OS X Tiger format

Discussion in 'macOS' started by mcs37, May 26, 2005.

  1. mcs37 macrumors regular

    mcs37

    Joined:
    Mar 2, 2003
    Location:
    Washington, DC
    #1
    I don't have Tiger yet, but I am curious -- is it formatted with the UDF file system or the old ISO9660 (probably level 2 with other extensions)?

    Thanks,
    mcs37
     
  2. iindigo macrumors 6502a

    iindigo

    Joined:
    Jul 22, 2002
    Location:
    San Francisco, CA
    #2
    Could you be more specific - Do you mean hard disk formats or CD formats, or ...?

    If you're talking about the hard disk formatting, it's just good ol HFS+, like Macs have used since like Mac OS 8 in 1997 -

    EDIT: if you're talking about the installer DVD's format, it's HFS+ as well -
     
  3. mcs37 thread starter macrumors regular

    mcs37

    Joined:
    Mar 2, 2003
    Location:
    Washington, DC
    #3
    My bad -- yes, I meant the format of the DVD itself. Is HFS+ a Mac-specific standard (perhaps extension to UDF?)
     
  4. iindigo macrumors 6502a

    iindigo

    Joined:
    Jul 22, 2002
    Location:
    San Francisco, CA
    #4
    Yes, HFS+ is a Mac-specific standard. It stands for Hierarchal File System Plus, and is not an extension on UDF but rather an extension on the original HFS. HFS is not based on anything - Apple created it for the Mac to use back around 1990 or so.

    If you're curious, the original Mac's filesystem was MFS, which stood for, you guessed it, the Macintosh File System. It wasn't all that great - it didn't support nested directories, or special characters in filenames, and a few other things. This is why Apple created HFS. Later on, in about 1997 when Apple created Mac OS 8, they updated HFS to HFS+. I'm not exactly sure of the benefits of using HFS+ of regular HFS except that HFS+ was more efficient with drive space.
     
  5. Makosuke macrumors 603

    Joined:
    Aug 15, 2001
    Location:
    The Cool Part of CA, USA
    #5
    HFS+ is a drastic improvement over HFS for more than just block size.
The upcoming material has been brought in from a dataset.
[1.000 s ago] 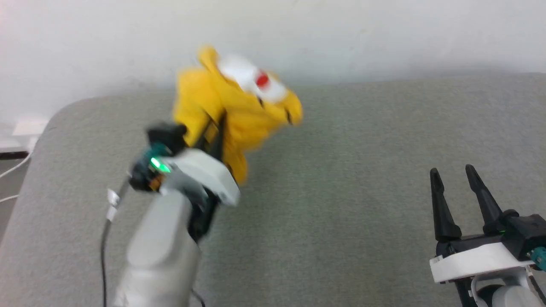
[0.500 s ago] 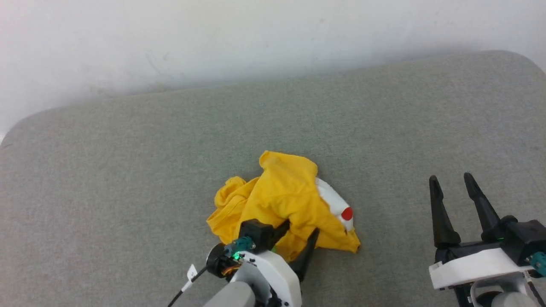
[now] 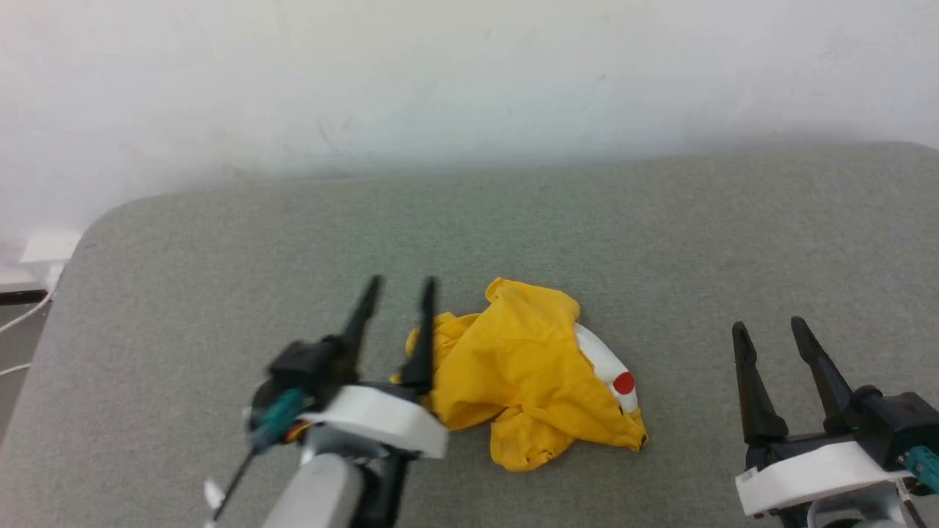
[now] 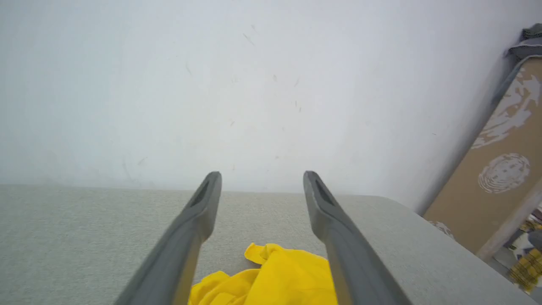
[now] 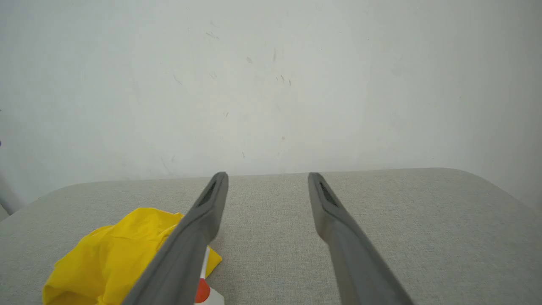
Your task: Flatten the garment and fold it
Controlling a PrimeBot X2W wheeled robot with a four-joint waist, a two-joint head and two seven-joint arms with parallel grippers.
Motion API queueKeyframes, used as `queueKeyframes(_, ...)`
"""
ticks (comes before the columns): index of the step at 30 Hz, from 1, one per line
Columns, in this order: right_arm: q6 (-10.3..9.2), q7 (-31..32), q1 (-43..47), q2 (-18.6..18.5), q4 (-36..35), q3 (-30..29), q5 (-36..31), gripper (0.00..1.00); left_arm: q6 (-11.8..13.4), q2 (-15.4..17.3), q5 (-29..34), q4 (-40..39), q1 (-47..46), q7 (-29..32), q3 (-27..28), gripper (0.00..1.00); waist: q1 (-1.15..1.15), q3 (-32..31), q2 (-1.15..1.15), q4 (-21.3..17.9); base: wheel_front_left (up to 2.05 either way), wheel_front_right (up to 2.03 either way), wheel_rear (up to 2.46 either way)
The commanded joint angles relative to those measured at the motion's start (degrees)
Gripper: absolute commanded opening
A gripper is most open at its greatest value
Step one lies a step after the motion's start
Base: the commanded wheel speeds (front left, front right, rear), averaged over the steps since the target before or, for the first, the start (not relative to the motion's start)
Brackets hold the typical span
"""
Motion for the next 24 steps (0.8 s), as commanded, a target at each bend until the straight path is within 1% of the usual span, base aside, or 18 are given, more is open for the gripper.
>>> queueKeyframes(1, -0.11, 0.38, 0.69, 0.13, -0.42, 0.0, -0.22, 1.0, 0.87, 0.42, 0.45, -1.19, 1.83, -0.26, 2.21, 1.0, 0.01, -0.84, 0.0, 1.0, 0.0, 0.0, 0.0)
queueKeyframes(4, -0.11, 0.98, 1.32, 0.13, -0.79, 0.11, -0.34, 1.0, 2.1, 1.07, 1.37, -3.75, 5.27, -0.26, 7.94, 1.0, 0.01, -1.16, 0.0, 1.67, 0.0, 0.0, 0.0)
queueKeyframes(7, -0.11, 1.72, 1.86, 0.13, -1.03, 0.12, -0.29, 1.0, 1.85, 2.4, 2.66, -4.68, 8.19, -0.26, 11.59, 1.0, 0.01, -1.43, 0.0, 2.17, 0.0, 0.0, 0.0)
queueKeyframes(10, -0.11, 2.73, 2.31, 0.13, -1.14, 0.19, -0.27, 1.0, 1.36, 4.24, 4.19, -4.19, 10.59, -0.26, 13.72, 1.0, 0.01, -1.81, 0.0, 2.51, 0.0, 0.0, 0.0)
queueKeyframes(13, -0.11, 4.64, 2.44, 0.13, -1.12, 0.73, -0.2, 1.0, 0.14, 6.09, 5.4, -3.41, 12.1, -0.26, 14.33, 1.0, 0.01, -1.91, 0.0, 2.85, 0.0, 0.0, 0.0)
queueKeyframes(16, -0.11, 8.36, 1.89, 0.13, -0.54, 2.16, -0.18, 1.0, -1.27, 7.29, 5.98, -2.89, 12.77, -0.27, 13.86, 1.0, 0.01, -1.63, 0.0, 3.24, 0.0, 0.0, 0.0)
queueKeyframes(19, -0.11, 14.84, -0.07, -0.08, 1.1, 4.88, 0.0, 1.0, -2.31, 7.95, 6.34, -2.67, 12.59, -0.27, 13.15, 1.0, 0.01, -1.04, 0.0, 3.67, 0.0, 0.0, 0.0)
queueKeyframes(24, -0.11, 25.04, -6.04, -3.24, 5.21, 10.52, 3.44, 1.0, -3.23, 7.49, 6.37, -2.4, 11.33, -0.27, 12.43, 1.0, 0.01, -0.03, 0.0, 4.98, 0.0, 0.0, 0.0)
It:

    -Increased the maximum number of allocation blocks from about 65,000 to around 4.3 billion. This both reduced the size of the smallest file that can be stored and increased the number of individual files that can be stored.
    -Increased the max volume size from 2TB to a theoretical limit into the Exabytes (though I think as of 10.3 the largest OS supported volume was 16TB).
    -Increased maximum individual file size from 2GB to 2TB (and even that might be just an OS limit--not sure).
    -Increased maximum number of characters in a file name from 31 to 256.
    -Converted the entire filesystem from roman script to full Unicode, allowing non-English languages to store files on equal terms (this was actually a biggie).


    On a side note, it's funny to think about the block size issue; 65K blocks was plenty when hard drives were only 20MB and the OS only consisted of a few hundred files--one of those spacious 20MB disks could easily be broken down intoh 512 byte blocks, and nobody had owned a hard drive long enough to create 65,000 files.

    Eventually, that didn't cut it--I remember having 64K blocks on a disk and being so relieved to regain several dozen megabytes of space by converting to HFS+. In fact, you couldn't even install OSX on a disk limited to 65,000 files and were you able to format a modern 400GB disk that way the smallest file you could store would be 6MB. Ouch.

    The whole unicode thing is huge too, though.